Mechanism of hepatocellular dysfunction during hyperdynamic sepsis.

Abstract

Because of its central role in metabolism and host defense mechanisms, the liver is thought to be a major organ responsible for the initiation of multiple organ failure during sepsis. It is, therefore, important to discuss whether hepatocellular dysfunction occurs during early sepsis and, if so, whether this occurs prior to hepatocellular damage as evidenced by elevation in serum enzyme levels. Because indocyanine green clearance has been demonstrated to be an early and extremely sensitive measure of active hepatocyte transport function, a technique for repeated measurement of hepatocellular function by in vivo indocyanine green clearance was developed in small animals, such as the rat. Studies have indicated that hepatocellular function is markedly depressed during early stages of polymicrobial sepsis despite the increased cardiac output and hepatic blood flow and decreased peripheral vascular resistance.
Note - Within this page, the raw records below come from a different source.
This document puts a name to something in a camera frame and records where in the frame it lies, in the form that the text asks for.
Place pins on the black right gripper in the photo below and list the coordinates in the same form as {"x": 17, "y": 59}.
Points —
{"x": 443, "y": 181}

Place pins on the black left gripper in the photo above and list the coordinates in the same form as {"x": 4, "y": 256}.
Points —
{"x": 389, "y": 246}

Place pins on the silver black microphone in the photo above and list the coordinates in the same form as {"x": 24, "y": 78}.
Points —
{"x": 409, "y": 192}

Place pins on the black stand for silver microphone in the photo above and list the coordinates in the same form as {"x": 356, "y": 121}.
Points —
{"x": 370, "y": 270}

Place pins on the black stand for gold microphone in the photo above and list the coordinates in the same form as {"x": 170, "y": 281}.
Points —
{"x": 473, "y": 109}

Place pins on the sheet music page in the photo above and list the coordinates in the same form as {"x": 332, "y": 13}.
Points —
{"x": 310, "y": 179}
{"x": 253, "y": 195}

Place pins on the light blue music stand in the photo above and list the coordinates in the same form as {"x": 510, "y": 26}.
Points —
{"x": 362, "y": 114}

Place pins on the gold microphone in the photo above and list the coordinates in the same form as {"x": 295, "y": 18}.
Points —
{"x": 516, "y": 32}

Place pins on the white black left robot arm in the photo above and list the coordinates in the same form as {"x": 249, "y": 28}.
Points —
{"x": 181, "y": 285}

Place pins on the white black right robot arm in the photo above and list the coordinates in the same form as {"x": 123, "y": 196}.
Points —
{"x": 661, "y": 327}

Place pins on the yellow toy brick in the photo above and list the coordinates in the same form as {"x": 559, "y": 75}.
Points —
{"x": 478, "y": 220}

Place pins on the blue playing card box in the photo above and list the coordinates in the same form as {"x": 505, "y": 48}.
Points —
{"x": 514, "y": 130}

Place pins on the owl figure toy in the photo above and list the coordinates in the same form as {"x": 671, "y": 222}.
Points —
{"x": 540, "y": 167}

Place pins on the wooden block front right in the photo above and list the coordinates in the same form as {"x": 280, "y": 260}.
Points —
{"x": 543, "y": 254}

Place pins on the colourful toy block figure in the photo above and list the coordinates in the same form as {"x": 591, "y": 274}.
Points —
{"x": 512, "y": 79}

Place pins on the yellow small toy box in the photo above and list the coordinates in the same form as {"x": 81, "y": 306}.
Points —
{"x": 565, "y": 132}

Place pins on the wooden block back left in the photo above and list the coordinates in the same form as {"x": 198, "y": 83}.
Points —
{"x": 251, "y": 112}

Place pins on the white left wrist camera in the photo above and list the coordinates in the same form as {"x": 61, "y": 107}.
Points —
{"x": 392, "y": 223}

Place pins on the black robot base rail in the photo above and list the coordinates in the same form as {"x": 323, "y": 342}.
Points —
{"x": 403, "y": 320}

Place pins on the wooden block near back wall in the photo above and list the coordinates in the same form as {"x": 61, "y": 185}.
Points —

The depression in hepatocellular function in early, hyperdynamic stages of sepsis does not appear to be due to any reduction in hepatic profusion but is associated with elevated levels of circulating proinflammatory cytokines such as tumor necrosis factor (TNF) and interleukin (IL)-6. Furthermore, administration of recombinant murine TNF-alpha at a dose that does not reduce cardiac output and hepatic perfusion produces hepatocellular dysfunction and increases plasma levels of IL-6. Thus upregulation of TNF and/or IL-6 may be responsible for producing hepatocellular dysfunction during early, hyperdynamic stages of sepsis.